If it’s helpful - my DD is 10. I reckon the age range of the mothers in her class (of 10 year olds) is 35-55. Most people are mid 40s. My friend, whose son is a similar age, would say 30-50. Different in different areas, across different socioeconomic groups etc etc. But being “in your 30s” is unlikely to make you stand out wildly as a mother of a baby. As others have said, your age isn’t something you need to think about too much at this point.

Ihaveoflate · 13/07/2022 09:15

I'm not really sure what you're asking, but I had my only child at 38 and felt that was the right time FOR ME, which is the only thing that matters. There is no 'perfect' time.

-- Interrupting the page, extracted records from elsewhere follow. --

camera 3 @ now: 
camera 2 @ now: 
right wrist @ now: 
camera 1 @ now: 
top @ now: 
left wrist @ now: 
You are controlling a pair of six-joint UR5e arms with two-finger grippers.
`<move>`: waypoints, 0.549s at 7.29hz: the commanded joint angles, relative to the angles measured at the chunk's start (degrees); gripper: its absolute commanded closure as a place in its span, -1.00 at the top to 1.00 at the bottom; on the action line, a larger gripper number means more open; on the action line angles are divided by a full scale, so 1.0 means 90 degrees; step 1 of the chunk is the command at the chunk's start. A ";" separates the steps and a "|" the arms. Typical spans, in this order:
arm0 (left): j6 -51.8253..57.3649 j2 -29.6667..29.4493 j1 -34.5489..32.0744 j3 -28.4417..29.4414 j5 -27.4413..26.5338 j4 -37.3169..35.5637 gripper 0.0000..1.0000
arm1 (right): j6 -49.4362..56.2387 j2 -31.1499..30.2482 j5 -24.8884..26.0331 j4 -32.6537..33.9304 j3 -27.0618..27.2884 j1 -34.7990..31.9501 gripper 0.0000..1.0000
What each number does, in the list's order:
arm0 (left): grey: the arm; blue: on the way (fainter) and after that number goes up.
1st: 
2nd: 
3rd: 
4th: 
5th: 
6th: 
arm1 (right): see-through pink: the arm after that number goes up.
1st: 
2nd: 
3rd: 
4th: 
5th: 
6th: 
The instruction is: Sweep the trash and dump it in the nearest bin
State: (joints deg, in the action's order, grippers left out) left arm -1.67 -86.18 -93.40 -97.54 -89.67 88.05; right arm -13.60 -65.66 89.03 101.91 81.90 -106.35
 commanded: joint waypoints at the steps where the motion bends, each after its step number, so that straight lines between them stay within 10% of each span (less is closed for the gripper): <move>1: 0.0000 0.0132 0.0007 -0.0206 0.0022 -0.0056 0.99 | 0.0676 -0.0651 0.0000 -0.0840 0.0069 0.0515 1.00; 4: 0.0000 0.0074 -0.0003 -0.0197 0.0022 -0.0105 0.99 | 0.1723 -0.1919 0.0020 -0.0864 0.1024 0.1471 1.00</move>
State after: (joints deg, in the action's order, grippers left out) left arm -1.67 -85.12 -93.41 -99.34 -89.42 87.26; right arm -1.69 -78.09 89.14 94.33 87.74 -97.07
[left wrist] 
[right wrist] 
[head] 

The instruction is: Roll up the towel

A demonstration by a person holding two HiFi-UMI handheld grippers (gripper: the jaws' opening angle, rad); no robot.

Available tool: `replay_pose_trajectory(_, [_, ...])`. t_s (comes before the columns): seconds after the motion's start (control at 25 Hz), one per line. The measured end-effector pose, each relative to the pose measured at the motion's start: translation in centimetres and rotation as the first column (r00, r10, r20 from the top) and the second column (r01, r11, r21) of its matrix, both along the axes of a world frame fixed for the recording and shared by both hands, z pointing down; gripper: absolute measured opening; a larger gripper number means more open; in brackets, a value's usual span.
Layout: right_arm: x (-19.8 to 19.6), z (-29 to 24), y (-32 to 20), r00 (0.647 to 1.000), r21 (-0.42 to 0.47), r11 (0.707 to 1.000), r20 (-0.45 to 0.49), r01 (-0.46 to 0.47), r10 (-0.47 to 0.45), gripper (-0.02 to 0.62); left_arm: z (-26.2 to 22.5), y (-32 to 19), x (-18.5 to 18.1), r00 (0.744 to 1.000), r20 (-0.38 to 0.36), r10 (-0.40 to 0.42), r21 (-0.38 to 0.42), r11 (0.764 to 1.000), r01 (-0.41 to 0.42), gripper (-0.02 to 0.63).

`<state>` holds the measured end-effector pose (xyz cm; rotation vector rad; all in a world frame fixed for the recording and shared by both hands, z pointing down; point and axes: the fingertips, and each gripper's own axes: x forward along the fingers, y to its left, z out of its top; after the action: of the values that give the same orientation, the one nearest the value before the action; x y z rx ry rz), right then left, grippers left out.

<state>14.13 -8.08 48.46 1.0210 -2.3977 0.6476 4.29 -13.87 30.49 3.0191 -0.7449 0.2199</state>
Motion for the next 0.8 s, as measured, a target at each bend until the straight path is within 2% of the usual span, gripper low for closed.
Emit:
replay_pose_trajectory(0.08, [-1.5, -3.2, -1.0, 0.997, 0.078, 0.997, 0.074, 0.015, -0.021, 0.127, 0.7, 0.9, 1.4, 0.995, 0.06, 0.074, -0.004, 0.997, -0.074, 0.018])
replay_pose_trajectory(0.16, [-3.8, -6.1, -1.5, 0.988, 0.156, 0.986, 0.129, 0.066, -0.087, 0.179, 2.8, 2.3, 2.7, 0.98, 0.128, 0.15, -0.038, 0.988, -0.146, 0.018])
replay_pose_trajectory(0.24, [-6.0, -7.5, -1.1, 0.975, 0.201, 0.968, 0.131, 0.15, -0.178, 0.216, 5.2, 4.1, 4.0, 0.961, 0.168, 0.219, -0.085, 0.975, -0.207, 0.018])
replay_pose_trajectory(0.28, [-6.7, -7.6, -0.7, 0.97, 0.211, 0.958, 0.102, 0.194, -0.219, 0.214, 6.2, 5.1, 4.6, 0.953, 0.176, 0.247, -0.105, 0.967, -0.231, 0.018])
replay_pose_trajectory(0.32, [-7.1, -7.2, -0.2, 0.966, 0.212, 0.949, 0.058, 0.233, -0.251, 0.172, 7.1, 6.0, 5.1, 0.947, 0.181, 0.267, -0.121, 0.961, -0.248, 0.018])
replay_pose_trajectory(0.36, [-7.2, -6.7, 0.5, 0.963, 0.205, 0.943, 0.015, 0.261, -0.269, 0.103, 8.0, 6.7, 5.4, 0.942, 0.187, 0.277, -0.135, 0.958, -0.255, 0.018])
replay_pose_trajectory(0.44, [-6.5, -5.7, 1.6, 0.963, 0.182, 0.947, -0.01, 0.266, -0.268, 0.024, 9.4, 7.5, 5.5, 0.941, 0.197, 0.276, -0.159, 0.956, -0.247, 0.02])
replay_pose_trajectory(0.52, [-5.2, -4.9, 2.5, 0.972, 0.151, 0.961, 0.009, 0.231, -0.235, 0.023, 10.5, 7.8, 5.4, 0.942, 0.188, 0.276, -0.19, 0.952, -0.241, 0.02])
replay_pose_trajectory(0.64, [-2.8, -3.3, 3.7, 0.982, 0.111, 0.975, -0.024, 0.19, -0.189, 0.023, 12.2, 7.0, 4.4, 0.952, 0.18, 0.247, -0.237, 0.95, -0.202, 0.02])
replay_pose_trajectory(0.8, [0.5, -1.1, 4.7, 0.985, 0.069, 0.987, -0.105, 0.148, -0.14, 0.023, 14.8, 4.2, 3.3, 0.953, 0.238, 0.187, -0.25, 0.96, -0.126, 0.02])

If you want a child start now. It took me 2 years and two miscarriages before a successful pregnancy, and I don't think that's unusual for someone in their late 30s.

Flamingle18 · 13/07/2022 09:29

I'm 38 (39 next week) and am currently being tested for early menopause. Came as a shock. I have 2 children (17 and 9) and know I don't want more but it's made grateful that I had them when younger. If I did want more now I wouldn't feel "too old ". Maybe find out what age your Mum was when she went through the menopause. That's been the main question through all my tests.

StinkyKid · 13/07/2022 09:33

Last night I was watching cricket with a group of mums I met 14 years or so ago when our DC were babies. There is 16 years between us! One mum is still only 35, I’m 51. We all have children the same age. It’s very levelling.